_Work required_
Return all of the data verbatim, dropping any picture.

■ ■ ■ ■ ■

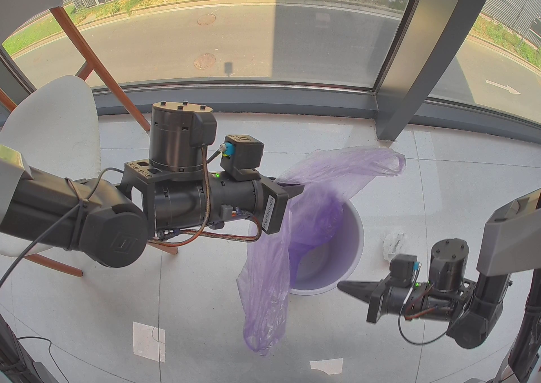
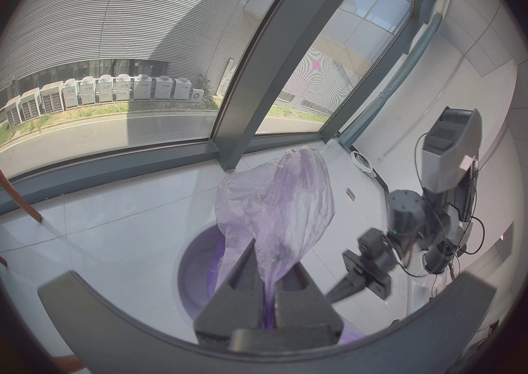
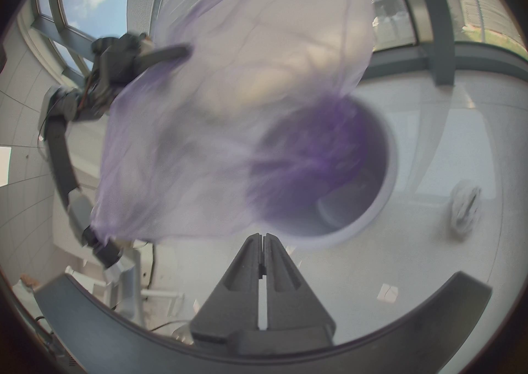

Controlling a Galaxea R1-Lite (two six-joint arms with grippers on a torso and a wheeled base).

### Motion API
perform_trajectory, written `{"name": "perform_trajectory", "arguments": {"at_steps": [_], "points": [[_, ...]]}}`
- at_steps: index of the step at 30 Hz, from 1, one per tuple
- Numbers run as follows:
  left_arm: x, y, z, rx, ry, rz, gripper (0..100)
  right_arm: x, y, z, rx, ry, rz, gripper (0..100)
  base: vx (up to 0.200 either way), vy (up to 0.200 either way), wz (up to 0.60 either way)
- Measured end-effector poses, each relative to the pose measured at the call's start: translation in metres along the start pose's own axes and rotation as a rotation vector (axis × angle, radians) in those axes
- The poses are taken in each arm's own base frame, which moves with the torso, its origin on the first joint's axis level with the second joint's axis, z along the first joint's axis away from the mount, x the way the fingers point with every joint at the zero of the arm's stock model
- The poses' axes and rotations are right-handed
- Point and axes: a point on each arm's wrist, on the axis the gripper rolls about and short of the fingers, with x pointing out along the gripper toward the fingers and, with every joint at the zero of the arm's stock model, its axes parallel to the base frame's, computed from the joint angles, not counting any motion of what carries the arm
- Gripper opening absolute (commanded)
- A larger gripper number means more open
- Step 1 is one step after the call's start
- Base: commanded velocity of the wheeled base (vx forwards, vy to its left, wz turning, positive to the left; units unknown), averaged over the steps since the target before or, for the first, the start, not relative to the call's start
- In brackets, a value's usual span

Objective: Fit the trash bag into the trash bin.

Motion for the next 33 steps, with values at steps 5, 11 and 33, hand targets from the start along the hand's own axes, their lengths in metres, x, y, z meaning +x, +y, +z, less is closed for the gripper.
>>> {"name": "perform_trajectory", "arguments": {"at_steps": [5, 11, 33], "points": [[0.004, 0.001, 0.003, -0.008, -0.003, 0.004, 0, -0.005, 0.026, -0.019, -0.024, 0.095, 0.062, 0, 0.0, 0.0, 0.0], [0.005, 0.003, 0.007, -0.025, -0.015, 0.019, 0, 0.023, 0.041, -0.021, -0.092, 0.079, 0.126, 0, 0.0, 0.0, 0.0], [0.007, -0.001, 0.017, -0.088, -0.05, 0.067, 0, 0.121, 0.058, -0.021, -0.076, -0.12, 0.053, 0, 0.0, 0.0, 0.0]]}}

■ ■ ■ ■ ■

_Written reply_
Controlling a Galaxea R1-Lite (two six-joint arms with grippers on a torso and a wheeled base).

### Motion API
perform_trajectory, written `{"name": "perform_trajectory", "arguments": {"at_steps": [_], "points": [[_, ...]]}}`
- at_steps: index of the step at 30 Hz, from 1, one per tuple
- Numbers run as follows:
  left_arm: x, y, z, rx, ry, rz, gripper (0..100)
  right_arm: x, y, z, rx, ry, rz, gripper (0..100)
  base: vx (up to 0.200 either way), vy (up to 0.200 either way), wz (up to 0.60 either way)
- Measured end-effector poses, each relative to the pose measured at the call's start: translation in metres along the start pose's own axes and rotation as a rotation vector (axis × angle, radians) in those axes
- The poses are taken in each arm's own base frame, which moves with the torso, its origin on the first joint's axis level with the second joint's axis, z along the first joint's axis away from the mount, x the way the fingers point with every joint at the zero of the arm's stock model
- The poses' axes and rotations are right-handed
- Point and axes: a point on each arm's wrist, on the axis the gripper rolls about and short of the fingers, with x pointing out along the gripper toward the fingers and, with every joint at the zero of the arm's stock model, its axes parallel to the base frame's, computed from the joint angles, not counting any motion of what carries the arm
- Gripper opening absolute (commanded)
- A larger gripper number means more open
- Step 1 is one step after the call's start
- Base: commanded velocity of the wheeled base (vx forwards, vy to its left, wz turning, positive to the left; units unknown), averaged over the steps since the target before or, for the first, the start, not relative to the call's start
- In brackets, a value's usual span

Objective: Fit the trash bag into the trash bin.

Motion for the next 33 steps, with values at steps 5, 11 and 33, hand targets from the start along the hand's own axes, their lengths in metres, x, y, z meaning +x, +y, +z, less is closed for the gripper.
>>> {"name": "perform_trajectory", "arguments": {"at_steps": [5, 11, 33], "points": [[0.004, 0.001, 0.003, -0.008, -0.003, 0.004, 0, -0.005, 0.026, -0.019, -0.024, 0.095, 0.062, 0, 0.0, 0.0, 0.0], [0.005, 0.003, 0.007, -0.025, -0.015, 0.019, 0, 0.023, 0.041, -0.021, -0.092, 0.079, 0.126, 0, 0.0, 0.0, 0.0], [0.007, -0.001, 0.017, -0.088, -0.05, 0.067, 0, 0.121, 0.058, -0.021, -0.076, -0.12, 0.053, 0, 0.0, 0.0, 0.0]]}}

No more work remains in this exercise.